Exercise goal:
From the listing below, set down exactly the lines between the one holding "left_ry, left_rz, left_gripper" and the one holding "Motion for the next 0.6", inclusive. No other line is wanted.
Start of Block
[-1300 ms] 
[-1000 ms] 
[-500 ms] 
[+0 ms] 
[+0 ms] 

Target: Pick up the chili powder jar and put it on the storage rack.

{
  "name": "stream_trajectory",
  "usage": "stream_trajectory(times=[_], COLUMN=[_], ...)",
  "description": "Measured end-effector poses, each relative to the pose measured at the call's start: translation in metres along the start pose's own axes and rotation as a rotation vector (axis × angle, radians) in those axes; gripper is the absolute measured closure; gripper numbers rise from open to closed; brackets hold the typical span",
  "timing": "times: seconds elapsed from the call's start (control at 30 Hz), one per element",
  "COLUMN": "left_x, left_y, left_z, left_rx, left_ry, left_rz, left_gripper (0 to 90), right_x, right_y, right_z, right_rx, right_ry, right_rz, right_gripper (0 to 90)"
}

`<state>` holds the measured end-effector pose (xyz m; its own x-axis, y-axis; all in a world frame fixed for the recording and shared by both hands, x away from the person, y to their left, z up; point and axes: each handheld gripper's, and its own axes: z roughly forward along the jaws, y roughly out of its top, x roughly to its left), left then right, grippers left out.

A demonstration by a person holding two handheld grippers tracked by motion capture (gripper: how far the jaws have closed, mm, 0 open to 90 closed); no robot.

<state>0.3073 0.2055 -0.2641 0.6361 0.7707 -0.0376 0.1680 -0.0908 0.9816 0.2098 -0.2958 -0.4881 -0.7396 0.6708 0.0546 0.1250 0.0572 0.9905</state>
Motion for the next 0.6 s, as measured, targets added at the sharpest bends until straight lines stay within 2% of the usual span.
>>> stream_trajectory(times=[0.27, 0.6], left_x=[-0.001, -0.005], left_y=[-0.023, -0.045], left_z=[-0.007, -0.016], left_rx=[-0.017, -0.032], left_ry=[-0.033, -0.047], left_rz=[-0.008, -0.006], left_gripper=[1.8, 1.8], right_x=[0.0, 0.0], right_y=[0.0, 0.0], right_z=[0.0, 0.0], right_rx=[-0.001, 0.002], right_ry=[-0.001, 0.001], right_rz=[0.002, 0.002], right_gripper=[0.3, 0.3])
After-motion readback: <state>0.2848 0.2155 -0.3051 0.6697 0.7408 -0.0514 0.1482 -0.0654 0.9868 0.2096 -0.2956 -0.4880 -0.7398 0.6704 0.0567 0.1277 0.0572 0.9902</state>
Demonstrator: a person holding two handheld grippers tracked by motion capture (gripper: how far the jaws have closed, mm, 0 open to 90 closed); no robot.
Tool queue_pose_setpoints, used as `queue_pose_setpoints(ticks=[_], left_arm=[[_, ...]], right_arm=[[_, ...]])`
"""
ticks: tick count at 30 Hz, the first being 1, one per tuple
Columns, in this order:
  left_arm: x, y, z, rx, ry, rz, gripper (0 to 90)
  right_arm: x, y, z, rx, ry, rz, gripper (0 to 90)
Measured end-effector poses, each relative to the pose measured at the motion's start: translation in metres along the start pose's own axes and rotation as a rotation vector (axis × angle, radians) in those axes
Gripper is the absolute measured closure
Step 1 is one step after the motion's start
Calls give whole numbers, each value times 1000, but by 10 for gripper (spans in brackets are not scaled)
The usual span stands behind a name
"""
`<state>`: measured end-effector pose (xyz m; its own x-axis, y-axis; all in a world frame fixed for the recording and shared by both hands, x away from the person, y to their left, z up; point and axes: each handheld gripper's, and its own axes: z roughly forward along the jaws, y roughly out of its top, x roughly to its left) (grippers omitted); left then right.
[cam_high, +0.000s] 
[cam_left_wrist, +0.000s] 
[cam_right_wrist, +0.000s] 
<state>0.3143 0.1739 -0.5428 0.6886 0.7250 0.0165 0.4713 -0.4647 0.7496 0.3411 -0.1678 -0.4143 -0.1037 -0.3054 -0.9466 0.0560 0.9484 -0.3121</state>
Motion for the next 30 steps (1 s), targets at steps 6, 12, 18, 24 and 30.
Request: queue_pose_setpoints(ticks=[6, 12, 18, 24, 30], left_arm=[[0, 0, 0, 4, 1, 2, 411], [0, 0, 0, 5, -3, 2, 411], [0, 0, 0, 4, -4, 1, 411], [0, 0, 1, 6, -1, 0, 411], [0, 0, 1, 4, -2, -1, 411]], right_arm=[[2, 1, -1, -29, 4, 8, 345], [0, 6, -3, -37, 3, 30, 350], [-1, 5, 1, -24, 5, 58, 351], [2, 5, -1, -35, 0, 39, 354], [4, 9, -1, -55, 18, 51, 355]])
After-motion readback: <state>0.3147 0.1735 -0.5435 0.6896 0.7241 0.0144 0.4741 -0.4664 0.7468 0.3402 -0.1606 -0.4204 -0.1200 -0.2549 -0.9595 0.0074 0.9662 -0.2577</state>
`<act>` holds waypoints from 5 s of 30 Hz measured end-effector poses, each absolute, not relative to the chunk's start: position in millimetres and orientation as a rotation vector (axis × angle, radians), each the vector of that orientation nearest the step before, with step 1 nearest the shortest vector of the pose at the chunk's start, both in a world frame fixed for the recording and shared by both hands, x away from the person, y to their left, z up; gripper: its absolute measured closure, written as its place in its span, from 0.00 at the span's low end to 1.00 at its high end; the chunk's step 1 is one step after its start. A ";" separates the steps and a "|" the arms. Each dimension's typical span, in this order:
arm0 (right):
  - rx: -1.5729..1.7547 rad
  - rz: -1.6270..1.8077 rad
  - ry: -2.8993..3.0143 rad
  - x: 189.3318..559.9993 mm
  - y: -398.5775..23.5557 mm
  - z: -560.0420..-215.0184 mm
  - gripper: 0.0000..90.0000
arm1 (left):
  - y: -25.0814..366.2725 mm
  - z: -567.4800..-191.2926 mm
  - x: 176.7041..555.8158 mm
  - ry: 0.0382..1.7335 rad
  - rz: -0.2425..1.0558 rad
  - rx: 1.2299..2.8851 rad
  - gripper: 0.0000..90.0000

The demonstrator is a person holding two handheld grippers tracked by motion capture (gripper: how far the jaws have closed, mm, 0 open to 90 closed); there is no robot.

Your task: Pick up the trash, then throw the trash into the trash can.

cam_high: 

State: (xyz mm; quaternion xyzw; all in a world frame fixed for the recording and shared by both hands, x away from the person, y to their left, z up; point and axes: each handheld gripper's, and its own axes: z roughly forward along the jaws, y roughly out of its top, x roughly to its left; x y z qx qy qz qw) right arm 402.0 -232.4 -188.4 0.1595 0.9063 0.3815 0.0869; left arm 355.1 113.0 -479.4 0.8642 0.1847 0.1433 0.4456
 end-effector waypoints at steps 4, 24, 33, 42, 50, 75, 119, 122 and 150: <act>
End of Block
Written solution:
  "COLUMN": "left_x, left_y, left_z, left_rx, left_ry, left_rz, left_gripper (0 to 90), right_x, right_y, right_z, right_rx, right_ry, right_rz, right_gripper (0 to 90)"
}

`<state>` holds the measured end-effector pose (xyz m; its own x-axis, y-axis; all in a world frame fixed for the recording and shared by both hands, x away from the person, y to their left, z up; point and axes: each handheld gripper's, and its own axes: z roughly forward along the jaws, y roughly out of its top, x roughly to its left), left then right, grippers left out.

A demonstration by a person holding two handheld grippers tracked by motion capture (gripper: how far the jaws have closed, mm, 0 open to 90 closed); no robot.

<state>0.3073 0.2055 -0.2641 0.6361 0.7707 -0.0376 0.1680 -0.0908 0.9816 0.2098 -0.2958 -0.4881 -0.7396 0.6708 0.0546 0.1250 0.0572 0.9905</state>
Motion for the next 0.6 s, as measured, targets added at the sharpest bends until straight lines stay within 2% of the usual span.

That concludes the answer to this exercise.